已知新型冠状病毒肺炎(COVID-19)会引发显著的多系统炎症反应,导致疾病急性期之后仍出现症状。这些“新冠后遗症”症状会影响生活质量并干扰日常活动。这项试点研究探讨了ω-3(二十二碳六烯酸+二十碳五烯酸,EPA)在新泽西州有新冠后遗症症状的医护人员中的可行性、耐受性和安全性。
这项双盲、随机对照试验在医护人员中使用自行服用的ω-3与安慰剂,为期12周。招募期为2021年10月至2023年3月。每周对参与者进行依从性和不良反应监测。他们每两周完成一次症状与生活质量调查。还测量并分析了基线和第12周时ω-3水平和花生四烯酸(AA):EPA比值的血液检测结果。对12周时的所有变量进行描述性统计。进行独立样本t检验以比较治疗组的年龄。按治疗组对每个结果进行Fisher精确检验。未进行多重检验校正;因此,显著性设定为p≤0.05。使用R 4.3.3版本(R核心团队,奥地利维也纳)进行分析。

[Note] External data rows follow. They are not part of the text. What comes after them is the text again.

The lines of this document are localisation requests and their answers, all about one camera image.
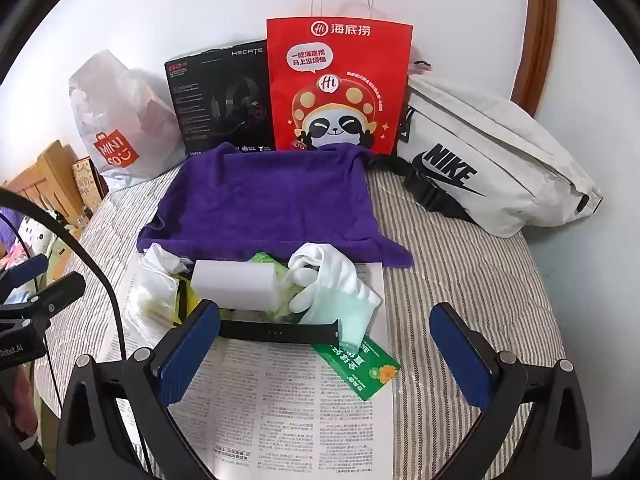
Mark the red paper bag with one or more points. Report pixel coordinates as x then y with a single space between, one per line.
340 60

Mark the person's left hand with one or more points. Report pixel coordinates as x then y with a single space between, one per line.
17 400

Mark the newspaper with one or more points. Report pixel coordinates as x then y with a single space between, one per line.
280 400

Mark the white sponge block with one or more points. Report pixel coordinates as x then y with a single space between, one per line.
230 285

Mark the pale green sheet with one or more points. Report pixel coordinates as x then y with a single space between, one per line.
67 247

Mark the green packet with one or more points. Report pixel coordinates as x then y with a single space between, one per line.
360 370

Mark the pale green cloth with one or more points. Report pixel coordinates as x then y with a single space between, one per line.
345 310

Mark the white glove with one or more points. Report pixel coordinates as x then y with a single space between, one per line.
320 265

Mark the black headset box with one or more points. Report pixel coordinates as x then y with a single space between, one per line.
215 105

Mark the white plastic shopping bag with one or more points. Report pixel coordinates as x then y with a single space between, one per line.
115 110

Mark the patterned box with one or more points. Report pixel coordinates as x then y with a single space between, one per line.
87 185

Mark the white waist bag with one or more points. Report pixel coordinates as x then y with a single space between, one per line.
500 160

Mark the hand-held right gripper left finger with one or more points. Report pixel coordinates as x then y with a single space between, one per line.
190 355

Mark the wooden headboard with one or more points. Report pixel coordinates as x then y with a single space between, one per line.
50 170

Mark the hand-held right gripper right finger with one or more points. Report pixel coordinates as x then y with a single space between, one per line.
462 360

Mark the colourful printed cloth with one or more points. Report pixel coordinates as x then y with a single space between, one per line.
30 235

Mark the wooden door frame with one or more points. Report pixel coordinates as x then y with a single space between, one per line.
537 35

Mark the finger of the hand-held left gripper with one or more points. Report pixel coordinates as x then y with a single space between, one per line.
27 267
55 292

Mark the purple towel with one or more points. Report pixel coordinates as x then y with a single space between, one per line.
265 200

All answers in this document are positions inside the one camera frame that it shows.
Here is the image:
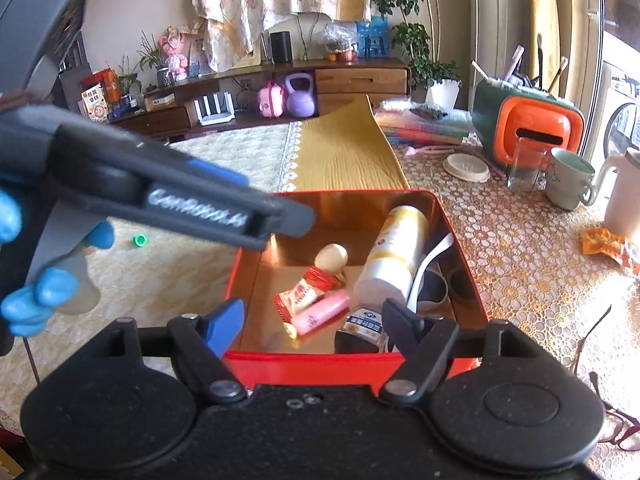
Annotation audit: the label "pale green mug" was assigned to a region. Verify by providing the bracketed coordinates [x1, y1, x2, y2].
[544, 147, 600, 212]

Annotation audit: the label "white and yellow bottle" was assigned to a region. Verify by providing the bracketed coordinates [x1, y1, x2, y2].
[354, 205, 430, 308]

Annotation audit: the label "clear drinking glass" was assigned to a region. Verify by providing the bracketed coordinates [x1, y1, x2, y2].
[506, 136, 549, 194]

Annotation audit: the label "orange snack wrapper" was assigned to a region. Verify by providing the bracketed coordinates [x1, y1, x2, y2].
[580, 226, 640, 276]

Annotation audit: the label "pink tube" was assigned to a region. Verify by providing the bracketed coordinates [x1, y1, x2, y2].
[291, 291, 351, 337]

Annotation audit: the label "pink toy suitcase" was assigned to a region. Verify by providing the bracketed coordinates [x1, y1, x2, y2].
[257, 81, 286, 119]

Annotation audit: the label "stack of books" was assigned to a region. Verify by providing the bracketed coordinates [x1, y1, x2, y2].
[372, 99, 476, 147]

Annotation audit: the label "small cream ball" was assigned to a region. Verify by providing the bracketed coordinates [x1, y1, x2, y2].
[314, 243, 349, 281]

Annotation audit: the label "white round lid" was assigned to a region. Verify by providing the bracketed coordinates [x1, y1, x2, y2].
[443, 152, 492, 184]

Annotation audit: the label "purple kettlebell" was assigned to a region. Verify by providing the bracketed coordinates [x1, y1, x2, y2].
[284, 72, 317, 118]

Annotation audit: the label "floral cloth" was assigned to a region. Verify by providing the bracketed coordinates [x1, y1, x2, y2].
[192, 0, 376, 73]

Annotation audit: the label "dark framed eyeglasses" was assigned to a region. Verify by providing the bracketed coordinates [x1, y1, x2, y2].
[570, 304, 640, 453]

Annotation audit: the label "wooden TV cabinet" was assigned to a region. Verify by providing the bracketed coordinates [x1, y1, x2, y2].
[107, 57, 412, 138]

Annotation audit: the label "green indoor tree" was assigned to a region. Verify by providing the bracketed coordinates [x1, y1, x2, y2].
[372, 0, 463, 91]

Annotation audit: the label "quilted cream table mat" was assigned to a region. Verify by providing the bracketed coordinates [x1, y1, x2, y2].
[0, 122, 301, 411]

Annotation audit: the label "plastic bag with fruit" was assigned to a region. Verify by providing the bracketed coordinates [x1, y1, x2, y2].
[312, 20, 361, 63]

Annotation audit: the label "potted spider plant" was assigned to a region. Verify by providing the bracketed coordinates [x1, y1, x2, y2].
[136, 30, 176, 88]

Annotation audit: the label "person's left hand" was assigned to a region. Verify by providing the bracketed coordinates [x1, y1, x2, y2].
[0, 192, 115, 337]

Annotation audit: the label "red tin box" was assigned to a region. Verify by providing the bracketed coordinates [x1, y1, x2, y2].
[222, 189, 491, 391]

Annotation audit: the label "printed snack box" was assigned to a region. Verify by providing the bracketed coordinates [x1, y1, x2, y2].
[80, 83, 108, 122]

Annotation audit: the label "standing air conditioner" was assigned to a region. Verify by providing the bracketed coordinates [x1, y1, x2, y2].
[470, 0, 531, 86]

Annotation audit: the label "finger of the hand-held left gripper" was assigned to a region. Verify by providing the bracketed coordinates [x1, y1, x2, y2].
[186, 157, 251, 188]
[132, 147, 317, 253]

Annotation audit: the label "white router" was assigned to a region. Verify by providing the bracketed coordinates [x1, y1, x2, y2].
[194, 92, 237, 127]

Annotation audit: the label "small potted plant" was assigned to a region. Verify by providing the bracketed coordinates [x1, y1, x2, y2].
[116, 56, 145, 97]

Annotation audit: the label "yellow textured mat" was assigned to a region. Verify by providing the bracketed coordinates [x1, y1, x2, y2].
[287, 95, 412, 195]

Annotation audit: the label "white plant pot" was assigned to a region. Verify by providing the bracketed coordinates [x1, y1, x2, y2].
[425, 78, 462, 111]

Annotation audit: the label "red and white candy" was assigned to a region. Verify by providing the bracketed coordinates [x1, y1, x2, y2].
[273, 266, 342, 340]

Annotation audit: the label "small cardboard box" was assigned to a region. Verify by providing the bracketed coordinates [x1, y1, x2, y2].
[144, 92, 177, 112]

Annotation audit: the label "washing machine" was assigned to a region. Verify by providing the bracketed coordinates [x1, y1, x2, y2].
[585, 60, 640, 161]

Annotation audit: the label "black cylinder speaker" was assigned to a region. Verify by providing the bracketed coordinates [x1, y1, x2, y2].
[270, 31, 293, 63]

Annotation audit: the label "orange and green box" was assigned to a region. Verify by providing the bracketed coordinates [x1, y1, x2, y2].
[470, 77, 586, 168]

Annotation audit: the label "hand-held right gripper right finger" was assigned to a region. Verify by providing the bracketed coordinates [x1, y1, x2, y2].
[379, 298, 527, 405]

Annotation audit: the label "white thermos cup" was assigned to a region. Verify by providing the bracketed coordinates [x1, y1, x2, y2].
[592, 147, 640, 246]

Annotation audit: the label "white sunglasses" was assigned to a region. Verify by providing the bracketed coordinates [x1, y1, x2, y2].
[406, 232, 456, 321]

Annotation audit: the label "lace tablecloth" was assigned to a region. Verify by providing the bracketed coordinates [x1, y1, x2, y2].
[390, 132, 640, 480]

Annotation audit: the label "yellow curtain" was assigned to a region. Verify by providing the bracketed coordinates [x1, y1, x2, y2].
[522, 0, 563, 91]

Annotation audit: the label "round metal tin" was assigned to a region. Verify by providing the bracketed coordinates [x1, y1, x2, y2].
[334, 309, 388, 355]

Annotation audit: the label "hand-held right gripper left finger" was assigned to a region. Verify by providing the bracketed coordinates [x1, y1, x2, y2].
[100, 298, 249, 405]

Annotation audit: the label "blue picture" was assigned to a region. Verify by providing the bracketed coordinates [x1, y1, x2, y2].
[356, 16, 391, 59]

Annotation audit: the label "pink doll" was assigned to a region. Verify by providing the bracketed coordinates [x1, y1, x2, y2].
[159, 25, 193, 83]

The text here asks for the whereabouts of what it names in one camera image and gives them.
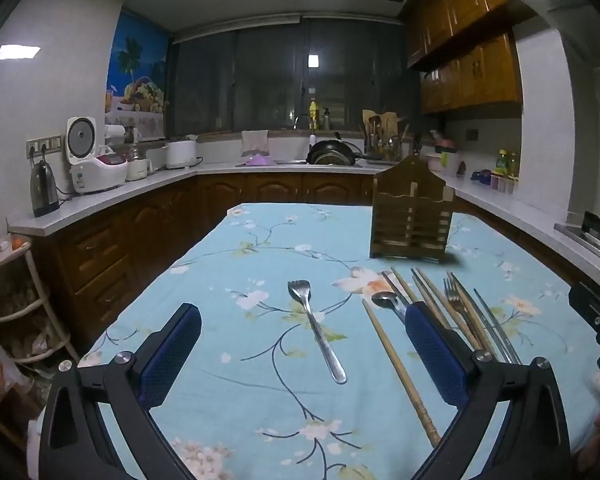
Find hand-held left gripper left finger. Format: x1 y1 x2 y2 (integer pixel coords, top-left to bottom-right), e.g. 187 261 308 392
30 303 202 480

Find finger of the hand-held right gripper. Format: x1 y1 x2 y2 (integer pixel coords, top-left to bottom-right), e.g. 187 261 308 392
568 275 600 333

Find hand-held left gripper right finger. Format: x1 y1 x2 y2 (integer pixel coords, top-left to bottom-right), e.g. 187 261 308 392
405 301 573 480

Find long wooden chopstick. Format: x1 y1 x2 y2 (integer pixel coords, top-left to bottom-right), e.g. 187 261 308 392
361 298 442 448

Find steel fork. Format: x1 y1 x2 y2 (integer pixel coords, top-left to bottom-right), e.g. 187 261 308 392
443 278 482 352
287 280 348 385

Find wooden utensil holder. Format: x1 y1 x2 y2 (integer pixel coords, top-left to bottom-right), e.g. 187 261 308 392
369 154 455 263

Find metal chopstick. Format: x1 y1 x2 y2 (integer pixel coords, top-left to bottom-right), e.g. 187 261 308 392
475 288 522 365
472 290 516 365
381 271 411 308

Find steel stove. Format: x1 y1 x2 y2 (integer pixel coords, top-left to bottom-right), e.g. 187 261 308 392
554 210 600 267

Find steel spoon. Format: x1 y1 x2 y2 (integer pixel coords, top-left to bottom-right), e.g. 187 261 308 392
371 291 408 323

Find floral blue tablecloth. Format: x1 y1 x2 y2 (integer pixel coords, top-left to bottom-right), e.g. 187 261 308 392
77 202 600 480

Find lower wooden cabinets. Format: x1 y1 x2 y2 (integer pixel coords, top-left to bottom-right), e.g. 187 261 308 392
30 172 600 356

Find wooden cabinets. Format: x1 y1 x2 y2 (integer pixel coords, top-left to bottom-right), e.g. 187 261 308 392
30 172 600 356
399 0 558 116

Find row of small jars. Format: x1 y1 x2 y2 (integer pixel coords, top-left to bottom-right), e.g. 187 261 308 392
490 172 519 194

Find white corner shelf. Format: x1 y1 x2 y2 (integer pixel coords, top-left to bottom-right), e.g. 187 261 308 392
0 240 79 378

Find white countertop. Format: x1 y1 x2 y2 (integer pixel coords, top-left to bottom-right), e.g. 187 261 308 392
7 159 600 283

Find small white electric pot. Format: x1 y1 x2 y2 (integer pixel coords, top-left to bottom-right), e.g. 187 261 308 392
125 147 154 182

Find pink lidded container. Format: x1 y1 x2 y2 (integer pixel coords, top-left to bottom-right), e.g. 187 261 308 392
426 130 462 175

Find white rice cooker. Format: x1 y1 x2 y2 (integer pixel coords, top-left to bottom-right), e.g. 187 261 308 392
66 116 129 195

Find white round cooker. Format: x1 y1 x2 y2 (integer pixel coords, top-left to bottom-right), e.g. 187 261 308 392
165 136 199 170

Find steel electric kettle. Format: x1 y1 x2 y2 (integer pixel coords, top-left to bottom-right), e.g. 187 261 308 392
30 160 62 218

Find kitchen tool rack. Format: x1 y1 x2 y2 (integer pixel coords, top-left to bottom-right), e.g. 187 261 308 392
361 109 412 162

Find black wok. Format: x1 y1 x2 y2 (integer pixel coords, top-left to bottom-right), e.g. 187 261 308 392
307 132 363 166

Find hanging grey towel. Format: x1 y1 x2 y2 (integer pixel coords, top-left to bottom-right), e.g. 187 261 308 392
241 130 270 157

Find chrome faucet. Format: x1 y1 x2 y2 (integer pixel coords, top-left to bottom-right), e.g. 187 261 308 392
294 114 317 147

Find upper wooden cabinets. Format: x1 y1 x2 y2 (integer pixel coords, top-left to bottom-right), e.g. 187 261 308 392
399 0 558 116

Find dark window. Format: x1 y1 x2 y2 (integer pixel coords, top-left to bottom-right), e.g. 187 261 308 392
171 14 423 137

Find wall socket strip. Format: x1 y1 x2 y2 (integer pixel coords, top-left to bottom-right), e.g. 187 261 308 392
26 134 63 159

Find fruit and beach wall poster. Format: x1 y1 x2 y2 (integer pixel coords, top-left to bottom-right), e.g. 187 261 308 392
105 10 173 141

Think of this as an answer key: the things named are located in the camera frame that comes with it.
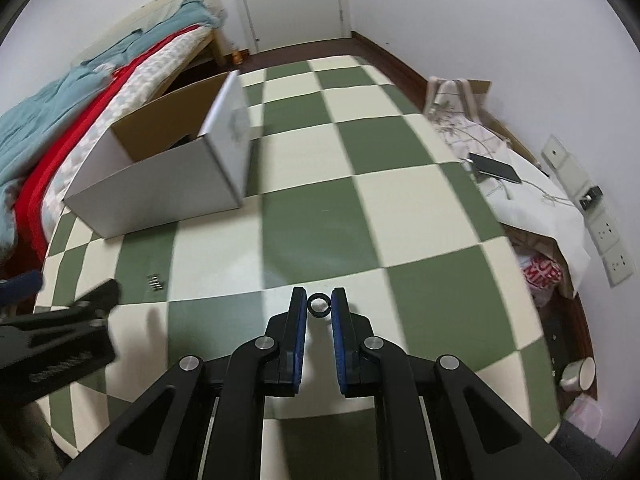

招募了32名医护人员,18人完成了研究。根据招募情况和对研究方案的依从性评估可行性。安慰剂组和治疗组在年龄上无显著差异。干预组在新冠后遗症症状方面未显示出显著改善:呼吸急促(p = 0.39)、咳嗽(p = 0.76)、疲劳(p = 0.57)、味觉丧失(p = 0.10)和嗅觉丧失(p = 0.10)。在安慰剂组中,基线时ω-3和AA:EPA比值的平均值分别为4.09(标准差,SD = 0.85)和23.9(SD = 13.4),第12周时ω-3和AA:EPA比值分别为4.46(SD = 0.95)和20.8(SD = 6.0)。对于补充剂组,基线时ω-3和AA:EPA比值的平均值分别为3.75(SD = 0.48)和23.1(SD = 8.3),第12周时ω-3和AA:EPA比值分别为5.97(SD = 1.93)和11.8(SD = 14.0)。1名接受补充剂治疗的参与者和5名接受安慰剂治疗的参与者出现不良事件。未报告严重不良事件。
这项试点研究成功证明了使用ω-3补充剂治疗新冠后遗症综合征的可行性、安全性和耐受性。研究结果未显示新冠后遗症症状有统计学上的显著改善。安慰剂组与补充剂组中AA:EPA比值的平均差异显示补充剂组炎症标志物有明显下降。然而我们的研究未显示炎症标志物下降与临床症状之间存在关联。我们可能需要更长时间的随访来了解AA:EPA比值下降可能带来的临床益处。